American Rescue Plan Act Expands FFCRA Voluntary Leave Tax Credit Program

The American Rescue Plan Act of 2021 (ARPA), signed into law on March 12, 2021, extends the Families First Coronavirus Response Act’s (FFCRA) paid leave program for employees who must stay home to care for themselves or their families during the COVID-19 pandemic. Beginning April 1, 2021, eligible employers (generally private employers with fewer than 500 employees) may voluntarily choose to — but are not required to — extend and expand paid leave benefits under FFCRA and receive a corresponding tax credit.

Under ARPA, employers may offer employees up to 10 days (80 hours) of additional emergency paid sick leave (EPSL), plus up to 12 weeks of paid emergency family and medical leave (EFML), for qualified, COVID-related leave. In each case, this applies to leave taken between April 1, 2021, and Sept. 30, 2021. 

As before, qualified employers who offer this paid leave can receive reimbursement for the cost of the leave through a credit against payroll taxes — specifically, the employer’s share of Medicare taxes. Creditable costs continue to include the cost of the paid leave plus allocable health plan costs. Some new categories of creditable costs have also been added, which will be primarily relevant to collectively bargained employees (e.g., costs associated with apprenticeship plans). 

The ARPA makes some important adjustments to the scope of EPSL and EFML, including:

1. Paid Leave Hours Reset
The ARPA resets employees’ 80-hour paid leave bank for emergency paid sick leave. Employees who have used some or all of their 80 hours of EPSL can receive an additional 80 hours, as of April 1, 2021. 

2. Expanded Leave Categories for EPSL 

The Act expands EPSL categories to include three new reasons for leave: (1) seeking or awaiting the results of a COVID test or diagnosis, if the employee has been exposed to COVID or the employer has requested such test or diagnosis, (2) obtaining the COVID vaccine, or (3) recovering from any injury, disability, illness, or condition related to the vaccine. 

3. Payment Cap for EPSL

Certain categories of EPSL (including the new categories) continue to be payable at 100% of pay, subject to a cap of $511 per day. Caregiver leave remains limited to 2/3 pay, subject to a cap of $200 per day.

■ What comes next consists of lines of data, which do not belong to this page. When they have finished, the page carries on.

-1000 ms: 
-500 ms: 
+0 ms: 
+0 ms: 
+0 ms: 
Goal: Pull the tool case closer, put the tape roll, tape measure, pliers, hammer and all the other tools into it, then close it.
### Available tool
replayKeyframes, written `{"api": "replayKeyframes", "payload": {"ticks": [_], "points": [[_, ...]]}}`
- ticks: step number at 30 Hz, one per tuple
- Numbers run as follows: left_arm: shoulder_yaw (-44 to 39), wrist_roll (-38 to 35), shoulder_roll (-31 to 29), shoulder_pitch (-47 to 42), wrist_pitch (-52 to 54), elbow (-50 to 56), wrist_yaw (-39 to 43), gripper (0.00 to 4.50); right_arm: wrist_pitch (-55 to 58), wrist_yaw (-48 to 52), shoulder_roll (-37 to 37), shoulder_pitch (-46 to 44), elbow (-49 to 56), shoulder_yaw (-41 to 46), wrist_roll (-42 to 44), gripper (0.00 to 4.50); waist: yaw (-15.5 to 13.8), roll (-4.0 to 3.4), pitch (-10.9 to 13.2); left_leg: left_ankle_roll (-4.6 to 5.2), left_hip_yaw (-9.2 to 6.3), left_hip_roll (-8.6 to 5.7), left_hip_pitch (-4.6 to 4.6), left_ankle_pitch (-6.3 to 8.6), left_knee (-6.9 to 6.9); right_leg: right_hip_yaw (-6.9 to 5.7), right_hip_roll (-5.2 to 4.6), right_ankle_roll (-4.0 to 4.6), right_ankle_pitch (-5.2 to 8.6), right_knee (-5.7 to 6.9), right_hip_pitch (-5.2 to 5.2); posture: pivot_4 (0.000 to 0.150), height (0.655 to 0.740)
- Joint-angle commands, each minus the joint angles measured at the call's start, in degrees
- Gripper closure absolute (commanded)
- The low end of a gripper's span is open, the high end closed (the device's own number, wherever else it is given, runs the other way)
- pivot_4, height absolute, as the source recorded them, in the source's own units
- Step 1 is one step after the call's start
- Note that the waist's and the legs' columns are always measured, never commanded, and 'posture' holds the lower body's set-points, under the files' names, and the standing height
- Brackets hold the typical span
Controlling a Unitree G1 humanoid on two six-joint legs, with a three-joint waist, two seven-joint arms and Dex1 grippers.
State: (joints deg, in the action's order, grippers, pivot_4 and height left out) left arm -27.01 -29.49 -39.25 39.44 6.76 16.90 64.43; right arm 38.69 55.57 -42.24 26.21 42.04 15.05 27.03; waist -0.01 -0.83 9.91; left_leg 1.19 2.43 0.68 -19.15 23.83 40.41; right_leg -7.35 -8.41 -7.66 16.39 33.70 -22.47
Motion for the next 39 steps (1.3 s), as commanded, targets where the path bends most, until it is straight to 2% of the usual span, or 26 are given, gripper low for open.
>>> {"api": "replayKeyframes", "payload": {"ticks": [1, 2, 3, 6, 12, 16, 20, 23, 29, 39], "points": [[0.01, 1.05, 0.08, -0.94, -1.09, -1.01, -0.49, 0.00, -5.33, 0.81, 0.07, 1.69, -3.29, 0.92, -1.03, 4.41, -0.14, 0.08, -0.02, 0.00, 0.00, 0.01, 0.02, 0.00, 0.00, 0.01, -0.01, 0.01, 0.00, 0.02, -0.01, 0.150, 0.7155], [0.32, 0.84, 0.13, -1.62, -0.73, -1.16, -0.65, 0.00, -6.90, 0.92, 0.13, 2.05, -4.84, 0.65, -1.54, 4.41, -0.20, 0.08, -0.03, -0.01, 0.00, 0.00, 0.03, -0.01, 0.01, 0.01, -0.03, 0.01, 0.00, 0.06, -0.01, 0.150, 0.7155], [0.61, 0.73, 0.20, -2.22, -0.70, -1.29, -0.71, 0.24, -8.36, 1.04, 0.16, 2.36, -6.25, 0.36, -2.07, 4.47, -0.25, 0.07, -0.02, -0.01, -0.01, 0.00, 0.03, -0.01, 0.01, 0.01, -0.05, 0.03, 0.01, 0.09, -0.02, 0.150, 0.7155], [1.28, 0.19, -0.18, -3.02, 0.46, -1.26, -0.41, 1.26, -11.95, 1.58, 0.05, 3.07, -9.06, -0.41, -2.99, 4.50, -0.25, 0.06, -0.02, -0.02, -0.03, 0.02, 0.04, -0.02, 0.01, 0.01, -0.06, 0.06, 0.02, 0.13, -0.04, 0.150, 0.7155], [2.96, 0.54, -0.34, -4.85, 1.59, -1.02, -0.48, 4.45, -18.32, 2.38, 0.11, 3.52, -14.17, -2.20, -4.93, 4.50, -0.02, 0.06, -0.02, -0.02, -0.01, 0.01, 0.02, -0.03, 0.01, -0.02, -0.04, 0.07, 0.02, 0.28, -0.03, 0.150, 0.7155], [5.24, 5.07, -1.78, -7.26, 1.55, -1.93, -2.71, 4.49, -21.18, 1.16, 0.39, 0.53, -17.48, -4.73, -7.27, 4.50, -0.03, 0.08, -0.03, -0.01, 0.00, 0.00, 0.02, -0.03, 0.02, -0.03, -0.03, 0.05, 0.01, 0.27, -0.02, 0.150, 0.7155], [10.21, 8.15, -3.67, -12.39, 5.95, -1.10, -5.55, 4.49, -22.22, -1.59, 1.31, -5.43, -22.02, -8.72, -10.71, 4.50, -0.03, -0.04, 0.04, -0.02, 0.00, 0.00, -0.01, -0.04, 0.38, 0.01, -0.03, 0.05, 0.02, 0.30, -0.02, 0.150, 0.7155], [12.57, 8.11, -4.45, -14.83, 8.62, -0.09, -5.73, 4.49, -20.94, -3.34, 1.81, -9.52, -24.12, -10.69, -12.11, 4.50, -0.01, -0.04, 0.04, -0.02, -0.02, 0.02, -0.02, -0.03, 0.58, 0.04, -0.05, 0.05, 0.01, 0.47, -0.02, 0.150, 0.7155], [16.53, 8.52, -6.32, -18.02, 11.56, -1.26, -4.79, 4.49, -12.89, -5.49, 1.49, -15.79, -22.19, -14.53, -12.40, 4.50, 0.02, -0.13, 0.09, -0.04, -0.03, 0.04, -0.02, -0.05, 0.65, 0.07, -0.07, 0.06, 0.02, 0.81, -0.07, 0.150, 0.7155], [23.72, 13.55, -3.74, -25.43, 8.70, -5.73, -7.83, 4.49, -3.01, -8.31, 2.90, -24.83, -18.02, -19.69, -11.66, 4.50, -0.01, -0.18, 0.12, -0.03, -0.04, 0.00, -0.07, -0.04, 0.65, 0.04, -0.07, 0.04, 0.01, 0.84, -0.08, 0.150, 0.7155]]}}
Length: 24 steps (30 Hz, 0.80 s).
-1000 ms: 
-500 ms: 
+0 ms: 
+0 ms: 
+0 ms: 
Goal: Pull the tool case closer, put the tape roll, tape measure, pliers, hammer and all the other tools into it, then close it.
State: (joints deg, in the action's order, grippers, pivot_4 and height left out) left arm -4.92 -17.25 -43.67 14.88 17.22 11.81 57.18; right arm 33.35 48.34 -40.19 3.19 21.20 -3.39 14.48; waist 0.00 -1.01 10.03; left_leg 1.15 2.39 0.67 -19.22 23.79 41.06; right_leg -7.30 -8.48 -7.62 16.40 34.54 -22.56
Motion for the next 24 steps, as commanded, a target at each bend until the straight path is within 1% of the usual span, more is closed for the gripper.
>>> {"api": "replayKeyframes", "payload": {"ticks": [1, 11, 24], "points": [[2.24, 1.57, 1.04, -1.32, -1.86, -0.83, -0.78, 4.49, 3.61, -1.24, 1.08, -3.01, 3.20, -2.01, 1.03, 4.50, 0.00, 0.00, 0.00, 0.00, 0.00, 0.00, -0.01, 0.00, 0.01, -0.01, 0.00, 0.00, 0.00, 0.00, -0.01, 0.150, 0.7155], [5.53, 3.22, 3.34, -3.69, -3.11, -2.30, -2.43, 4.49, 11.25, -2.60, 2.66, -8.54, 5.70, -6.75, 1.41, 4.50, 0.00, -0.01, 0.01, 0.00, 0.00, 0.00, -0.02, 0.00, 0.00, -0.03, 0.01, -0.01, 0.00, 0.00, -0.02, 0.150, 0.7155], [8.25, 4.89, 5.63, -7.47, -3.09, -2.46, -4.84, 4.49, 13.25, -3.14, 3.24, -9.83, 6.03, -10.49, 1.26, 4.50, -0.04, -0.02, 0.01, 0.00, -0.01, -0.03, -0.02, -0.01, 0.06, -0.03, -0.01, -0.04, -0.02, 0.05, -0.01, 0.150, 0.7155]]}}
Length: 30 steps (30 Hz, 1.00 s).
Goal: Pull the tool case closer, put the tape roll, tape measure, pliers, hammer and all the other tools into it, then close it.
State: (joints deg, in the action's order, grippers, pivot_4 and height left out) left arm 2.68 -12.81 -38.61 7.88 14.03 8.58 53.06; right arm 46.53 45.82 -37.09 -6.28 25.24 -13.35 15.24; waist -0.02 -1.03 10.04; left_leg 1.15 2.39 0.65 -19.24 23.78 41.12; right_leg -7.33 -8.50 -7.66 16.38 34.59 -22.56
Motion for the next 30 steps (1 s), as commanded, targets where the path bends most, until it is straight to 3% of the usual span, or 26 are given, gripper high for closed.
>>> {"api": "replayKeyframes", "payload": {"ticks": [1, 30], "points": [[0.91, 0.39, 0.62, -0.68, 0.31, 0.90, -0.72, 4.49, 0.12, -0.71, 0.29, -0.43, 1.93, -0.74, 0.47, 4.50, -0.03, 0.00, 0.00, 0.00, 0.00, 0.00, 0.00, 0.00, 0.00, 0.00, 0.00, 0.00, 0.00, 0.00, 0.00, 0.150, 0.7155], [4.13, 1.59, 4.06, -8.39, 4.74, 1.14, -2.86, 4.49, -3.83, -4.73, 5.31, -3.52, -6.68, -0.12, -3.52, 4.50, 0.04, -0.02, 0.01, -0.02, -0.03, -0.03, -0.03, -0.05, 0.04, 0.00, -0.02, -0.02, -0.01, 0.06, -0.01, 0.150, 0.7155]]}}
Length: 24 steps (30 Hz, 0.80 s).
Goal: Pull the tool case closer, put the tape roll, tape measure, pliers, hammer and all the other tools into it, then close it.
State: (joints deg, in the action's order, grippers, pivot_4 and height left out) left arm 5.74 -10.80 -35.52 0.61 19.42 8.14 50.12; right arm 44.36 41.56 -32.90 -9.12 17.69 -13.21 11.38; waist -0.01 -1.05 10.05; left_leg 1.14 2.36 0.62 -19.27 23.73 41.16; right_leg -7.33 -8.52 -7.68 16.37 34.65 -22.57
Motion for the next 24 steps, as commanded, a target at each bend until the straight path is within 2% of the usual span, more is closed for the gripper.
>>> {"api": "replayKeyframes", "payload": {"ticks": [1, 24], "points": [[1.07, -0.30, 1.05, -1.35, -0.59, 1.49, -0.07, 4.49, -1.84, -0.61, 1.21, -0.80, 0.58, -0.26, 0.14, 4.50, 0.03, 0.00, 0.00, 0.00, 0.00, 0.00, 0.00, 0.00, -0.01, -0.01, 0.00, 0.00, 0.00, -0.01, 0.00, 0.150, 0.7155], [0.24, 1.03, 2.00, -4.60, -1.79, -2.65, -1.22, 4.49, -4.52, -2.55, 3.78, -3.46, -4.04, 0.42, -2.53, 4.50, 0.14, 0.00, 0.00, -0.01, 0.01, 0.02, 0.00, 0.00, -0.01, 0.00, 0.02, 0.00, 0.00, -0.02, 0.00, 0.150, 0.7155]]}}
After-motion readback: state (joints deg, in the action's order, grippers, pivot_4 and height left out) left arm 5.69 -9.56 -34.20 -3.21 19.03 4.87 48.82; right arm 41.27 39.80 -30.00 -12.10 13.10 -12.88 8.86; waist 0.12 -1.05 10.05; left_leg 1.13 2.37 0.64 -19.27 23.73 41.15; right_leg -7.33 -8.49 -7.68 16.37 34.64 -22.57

4. Expanded Leave Categories for EFML

In addition to allowing time off to care for children who are out of school or daycare due to COVID, the Act also expands EFML to all the EPSL categories, including the three new categories. Now employees may request EPLA or EFML for the same reasons.  

5. Payment Cap for EFML

All types of EFML (including the expanded categories) continue to be limited to 2/3 pay, subject to a cap of $200 per day. But the total cap on EFML has been increased to $12,000 to account for the increased eligibility for 12 weeks of paid EFML leave (versus the prior max of 10 weeks of paid EFML). 

6. Non-discrimination Mandate

To qualify for the tax credits, employers cannot have leave policies that favor highly compensated employees, full-time employees (over part-time employees), or longer-tenured employees.